Emilie Armand partage la même expérience : « Les projets retenus devaient être mis en place au printemps 2020, une partie d’entre eux ont pu être maintenus mais d’autres ont dû être repoussés ».

Deux éléments clés : le temps et la mobilisation

 « La seule chose qui peut nous manquer pour la mise en place de budgets participatifs, c’est le temps et la mobilisation », confie Emilie Armand.

Savoir doser de façon juste

En effet, « pour mobiliser toute la communauté, il ne faut pas qu’il y ait trop de budgets participatifs, il faut savoir doser de façon juste. À Insa Rennes, les financements participatifs sont actuellement en pause de façon à redonner une dynamique avant d’y revenir », poursuit-elle.

« À l’Université Lyon Lumière 2, nous étions également en pause depuis le premier confinement, mais nous sommes sortis de notre hibernation ! Nous organisons un budget participatif étudiant pour la rentrée prochaine », se réjouit Carole Fournel.

Elle confirme néanmoins : « Les consultations ont généralement lieu une année sur deux, car il faut une année pour le lancement et la mobilisation des étudiants et une année pour réaliser le projet ». Par ailleurs, elle souligne l’importance d’avoir effectivement réalisé les actions d’un précédent budget participatif avant d’en lancer un nouveau.

Une crise sanitaire qui complique la mobilisation des étudiants

Difficile pour des étudiants, qui ne se sont que très peu appropriés leur établissement, de se sentir concernés par les chantiers de vie de campus à venir. « Nous travaillons sur la question de la proximité.
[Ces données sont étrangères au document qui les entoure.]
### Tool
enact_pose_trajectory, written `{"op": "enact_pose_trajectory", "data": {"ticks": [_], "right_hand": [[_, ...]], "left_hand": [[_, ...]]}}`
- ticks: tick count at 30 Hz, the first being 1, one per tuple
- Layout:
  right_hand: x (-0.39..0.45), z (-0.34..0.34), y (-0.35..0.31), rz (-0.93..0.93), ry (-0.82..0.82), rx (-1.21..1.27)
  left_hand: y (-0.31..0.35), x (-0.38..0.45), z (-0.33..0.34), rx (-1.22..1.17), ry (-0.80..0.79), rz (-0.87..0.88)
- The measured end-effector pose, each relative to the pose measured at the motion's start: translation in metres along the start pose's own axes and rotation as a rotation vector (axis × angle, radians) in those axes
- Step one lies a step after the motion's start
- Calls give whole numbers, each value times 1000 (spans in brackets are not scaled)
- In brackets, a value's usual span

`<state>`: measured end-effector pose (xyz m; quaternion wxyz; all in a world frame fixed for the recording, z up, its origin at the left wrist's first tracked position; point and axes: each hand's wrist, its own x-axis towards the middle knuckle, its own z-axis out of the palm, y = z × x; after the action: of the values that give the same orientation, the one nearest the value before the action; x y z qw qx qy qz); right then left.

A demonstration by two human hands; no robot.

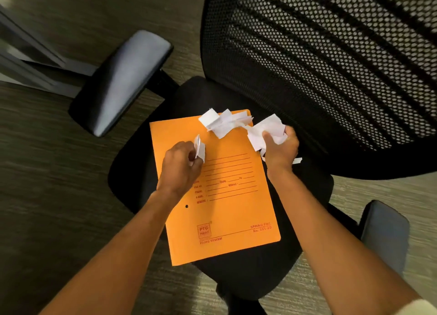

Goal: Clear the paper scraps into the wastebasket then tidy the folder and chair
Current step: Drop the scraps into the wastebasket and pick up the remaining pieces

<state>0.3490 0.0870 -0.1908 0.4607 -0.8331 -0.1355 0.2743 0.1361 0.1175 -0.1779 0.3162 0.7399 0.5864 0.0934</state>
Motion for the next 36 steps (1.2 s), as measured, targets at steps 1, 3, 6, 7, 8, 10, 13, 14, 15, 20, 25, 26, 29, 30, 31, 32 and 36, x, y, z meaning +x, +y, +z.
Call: {"op": "enact_pose_trajectory", "data": {"ticks": [1, 3, 6, 7, 8, 10, 13, 14, 15, 20, 25, 26, 29, 30, 31, 32, 36], "right_hand": [[-8, -1, -3, 8, -12, 39], [-27, -2, -6, 55, -55, 147], [-57, -2, -8, 113, -128, 250], [-67, 0, -7, 124, -160, 260], [-78, 2, -6, 141, -190, 263], [-96, 8, -2, 177, -255, 268], [-130, 22, 6, 205, -339, 217], [-142, 25, 8, 214, -363, 204], [-152, 28, 9, 220, -392, 196], [-217, 47, 21, 219, -546, 132], [-287, 65, 44, 203, -674, 23], [-303, 67, 49, 217, -707, -3], [-351, 74, 64, 265, -799, -71], [-365, 75, 68, 274, -825, -94], [-382, 77, 74, 281, -851, -120], [-398, 78, 78, 285, -875, -151], [-466, 80, 99, 288, -963, -260]], "left_hand": [[0, -4, -4, -29, 19, -14], [-1, -14, -13, -81, 50, -51], [-10, -28, -23, -168, 69, -113], [-14, -34, -27, -203, 71, -136], [-19, -42, -32, -232, 77, -158], [-28, -57, -39, -266, 86, -192], [-46, -87, -54, -302, 115, -215], [-54, -98, -59, -314, 129, -228], [-61, -107, -62, -322, 138, -247], [-105, -171, -82, -333, 204, -366], [-139, -238, -100, -432, 176, -579], [-146, -254, -102, -461, 166, -614], [-171, -299, -106, -563, 180, -774], [-180, -310, -106, -559, 193, -823], [-190, -324, -107, -543, 202, -876], [-201, -340, -108, -539, 212, -922], [-235, -413, -107, -515, 311, -919]]}}
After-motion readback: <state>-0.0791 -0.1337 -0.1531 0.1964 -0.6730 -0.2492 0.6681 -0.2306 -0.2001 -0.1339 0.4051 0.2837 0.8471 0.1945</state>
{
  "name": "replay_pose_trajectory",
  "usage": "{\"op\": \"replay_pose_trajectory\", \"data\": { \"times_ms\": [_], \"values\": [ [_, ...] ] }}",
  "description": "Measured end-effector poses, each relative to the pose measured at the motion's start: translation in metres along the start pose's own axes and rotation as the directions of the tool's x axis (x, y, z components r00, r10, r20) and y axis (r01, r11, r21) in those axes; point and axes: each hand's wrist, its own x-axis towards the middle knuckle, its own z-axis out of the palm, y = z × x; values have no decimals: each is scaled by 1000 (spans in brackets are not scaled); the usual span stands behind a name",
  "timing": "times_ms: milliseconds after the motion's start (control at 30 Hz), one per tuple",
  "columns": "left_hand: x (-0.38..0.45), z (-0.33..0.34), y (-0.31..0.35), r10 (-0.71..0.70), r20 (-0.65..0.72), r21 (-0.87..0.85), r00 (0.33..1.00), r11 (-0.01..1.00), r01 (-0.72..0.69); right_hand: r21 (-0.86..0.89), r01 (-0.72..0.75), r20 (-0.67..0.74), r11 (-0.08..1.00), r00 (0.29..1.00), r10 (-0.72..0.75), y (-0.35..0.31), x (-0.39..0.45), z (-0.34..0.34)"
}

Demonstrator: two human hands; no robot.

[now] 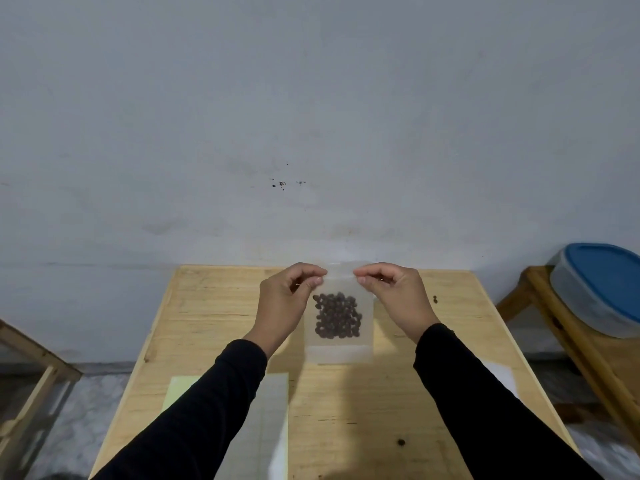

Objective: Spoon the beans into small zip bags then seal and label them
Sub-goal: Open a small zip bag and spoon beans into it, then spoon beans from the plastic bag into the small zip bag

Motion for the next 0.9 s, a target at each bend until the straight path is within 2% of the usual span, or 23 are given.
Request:
{"op": "replay_pose_trajectory", "data": {
  "times_ms": [267, 367, 433, 533, 733, 900],
  "values": [
    [1, 4, 6, -44, -60, 38, 997, 998, 47, 18, -31, -49, 999, 998, 32, 2, 2, 8],
    [0, 6, 6, -53, -89, 25, 995, 998, 56, 44, -32, 7, 999, 999, 31, 1, 1, 10],
    [-1, 6, 6, -38, -69, 47, 997, 998, 41, 11, -20, 62, 1000, 998, 19, 0, 0, 11],
    [-4, 9, 5, -21, -14, 120, 1000, 993, 23, -53, -22, 64, 998, 998, 26, 3, -2, 13],
    [-4, 11, 0, -86, 83, 92, 993, 993, 78, 21, -48, 38, 999, 998, 47, 11, -6, 12],
    [-9, 18, 0, -110, 107, 126, 988, 987, 96, 163, -165, -9, 973, 986, 168, 19, -12, 16]
  ]
}}
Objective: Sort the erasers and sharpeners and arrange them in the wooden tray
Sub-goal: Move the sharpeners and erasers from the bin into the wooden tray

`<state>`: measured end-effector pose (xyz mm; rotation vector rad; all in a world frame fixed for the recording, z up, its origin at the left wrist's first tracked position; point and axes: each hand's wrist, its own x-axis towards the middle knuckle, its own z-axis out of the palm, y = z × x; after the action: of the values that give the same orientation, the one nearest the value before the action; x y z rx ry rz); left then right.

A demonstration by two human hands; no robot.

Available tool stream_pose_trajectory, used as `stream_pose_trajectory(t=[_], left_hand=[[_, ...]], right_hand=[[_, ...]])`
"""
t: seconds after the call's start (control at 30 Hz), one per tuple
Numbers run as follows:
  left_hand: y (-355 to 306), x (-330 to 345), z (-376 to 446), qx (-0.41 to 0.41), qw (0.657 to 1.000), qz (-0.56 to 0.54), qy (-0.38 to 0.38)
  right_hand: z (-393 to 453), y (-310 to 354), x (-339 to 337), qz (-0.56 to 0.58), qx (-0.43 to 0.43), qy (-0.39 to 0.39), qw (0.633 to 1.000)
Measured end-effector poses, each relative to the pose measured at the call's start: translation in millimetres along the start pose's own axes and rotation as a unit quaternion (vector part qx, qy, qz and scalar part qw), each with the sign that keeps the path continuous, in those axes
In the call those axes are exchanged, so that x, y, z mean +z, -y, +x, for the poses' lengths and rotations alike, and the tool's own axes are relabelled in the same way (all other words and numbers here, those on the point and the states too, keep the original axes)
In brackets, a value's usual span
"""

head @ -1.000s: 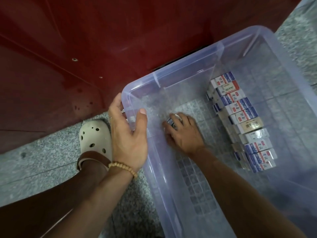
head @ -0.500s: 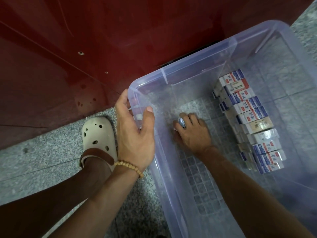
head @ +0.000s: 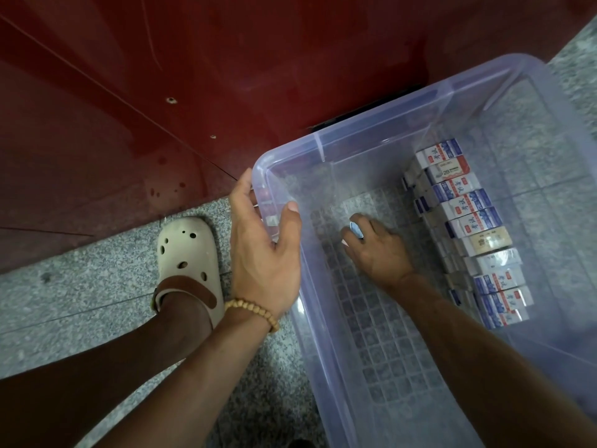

Quand les campus ne sont pas ouverts, et alors que les étudiants sont très peu venus, il est complexe de les impliquer », indique Carole Fournel.

« En ce moment, il y a peu d’étudiants sur site et il est difficile de les mobiliser. L’échange est le terreau des nouvelles idées », acquiesce Emilie Armand.

Des thématiques en évolution

Les thématiques des budgets participatifs reflètent les tendances sociétales. Actuellement, « on s’aperçoit qu’il y a beaucoup de projets liés au développement durable, la responsabilité sociale et sociétale », témoigne Carole Fournel.

Mais le sujet qui sera beaucoup abordé, conséquence directe de la crise Covid-19, est celui de la précarité, d’après nos deux interlocutrices. « Je pense qu’à l’avenir, il va y avoir plus d’actions sur la précarité étudiante : des bourses aux vêtements solidaires, des dons, etc. », dit Carole Fournel.

« Oui, mettre à disposition des locaux pour des épiceries solidaires est un projet qui revient beaucoup. Il y a également tout ce qui a trait à l’hygiène, notamment menstruelle. On voit par ailleurs beaucoup de potagers collectifs », complète Emilie Armand.

*Civictech : une société dont l’objectif est l’engagement des citoyens par la technologie (consultations nationales en ligne, pétition, sondages, etc.).